DIRECTIONS FOR THIS TASK:
Copy the listing below in full and skip every picture.

=== Begin Enclosure ===

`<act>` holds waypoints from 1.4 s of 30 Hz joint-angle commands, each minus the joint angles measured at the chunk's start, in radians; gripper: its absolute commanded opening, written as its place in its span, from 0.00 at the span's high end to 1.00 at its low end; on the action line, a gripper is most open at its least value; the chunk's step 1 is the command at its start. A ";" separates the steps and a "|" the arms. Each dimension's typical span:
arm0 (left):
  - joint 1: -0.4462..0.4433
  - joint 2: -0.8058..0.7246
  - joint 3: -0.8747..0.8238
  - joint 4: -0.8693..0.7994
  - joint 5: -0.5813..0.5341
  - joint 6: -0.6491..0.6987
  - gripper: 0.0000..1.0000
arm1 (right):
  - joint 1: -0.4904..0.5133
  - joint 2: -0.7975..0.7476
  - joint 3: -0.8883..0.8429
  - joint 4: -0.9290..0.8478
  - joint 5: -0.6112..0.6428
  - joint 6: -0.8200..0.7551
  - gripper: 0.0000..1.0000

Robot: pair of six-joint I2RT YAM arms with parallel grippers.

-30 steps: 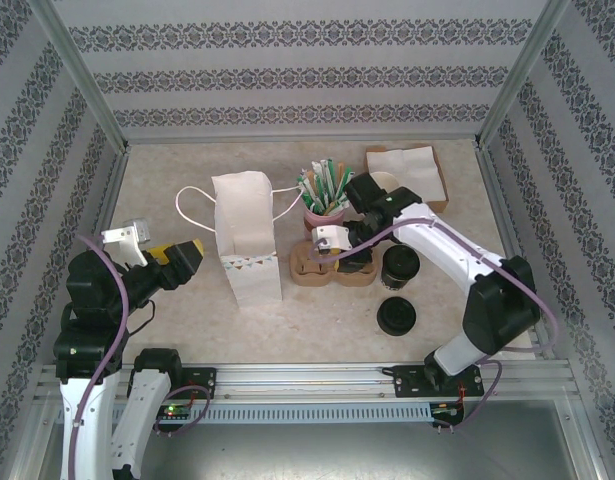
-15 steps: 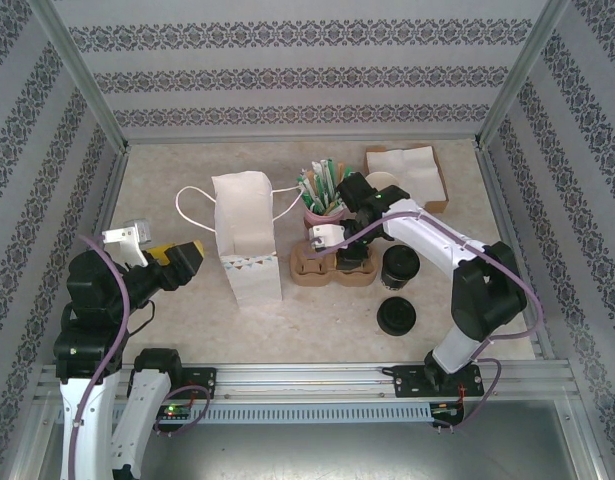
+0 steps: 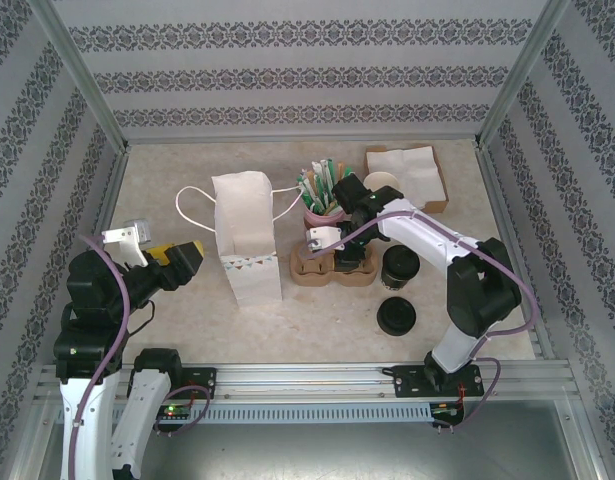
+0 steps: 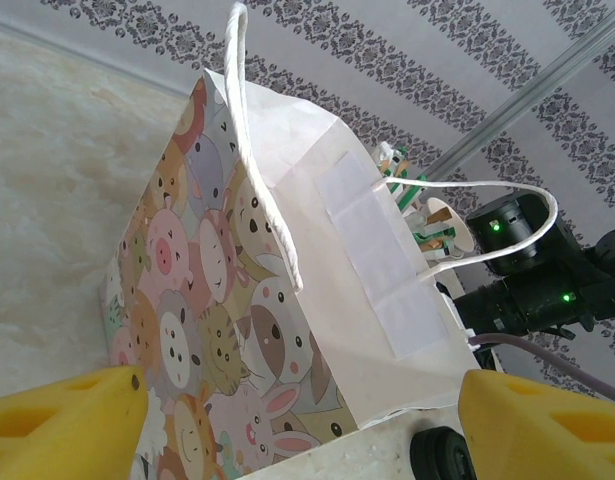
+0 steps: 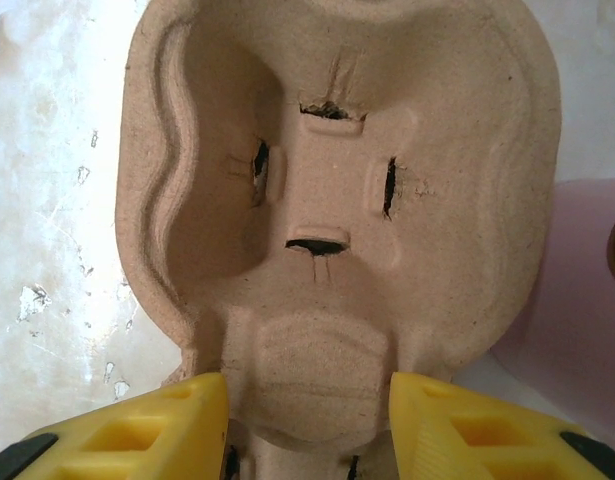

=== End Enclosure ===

THE ANSWER:
`<act>` holds waypoints from 1.4 s of 30 Hz joint-angle commands, each minus the joint angles measured at the chunk's start, in radians; gripper: its absolute commanded opening, written as its place in its span, from 0.00 at the span's high end to 1.00 at its low end; on the action line, a gripper is most open at its least value; the chunk's step 1 is the command at its start. A ";" separates the steps and a "|" the arms. Each dimension's typical span:
arm0 (left):
  - joint 1: -0.4462..0.4433
  - joint 2: -0.8058..0.7246
  - joint 3: -0.8747..0.8238
  - joint 4: -0.8693..0.7994
  - joint 5: -0.5813..0.5341
  - joint 6: -0.6491..0.6987
  - gripper: 0.0000..1.0000
arm1 (right):
  - joint 1: -0.4904..0.5133
  - joint 2: -0.7975..0.7476
  - joint 3: -0.8883..0.8429
  - joint 4: -0.9290..0.8478
  - joint 5: -0.6112..0.6428
  - joint 6: -0.8200..0.7551
  - gripper: 0.0000..1.0000

Robot: pair of six-joint I2RT YAM arms with parallel grippers.

-30 steps: 
-15 steps: 
+0 steps: 
+0 steps: 
+0 steps: 

Output is finished, and nothing else is required.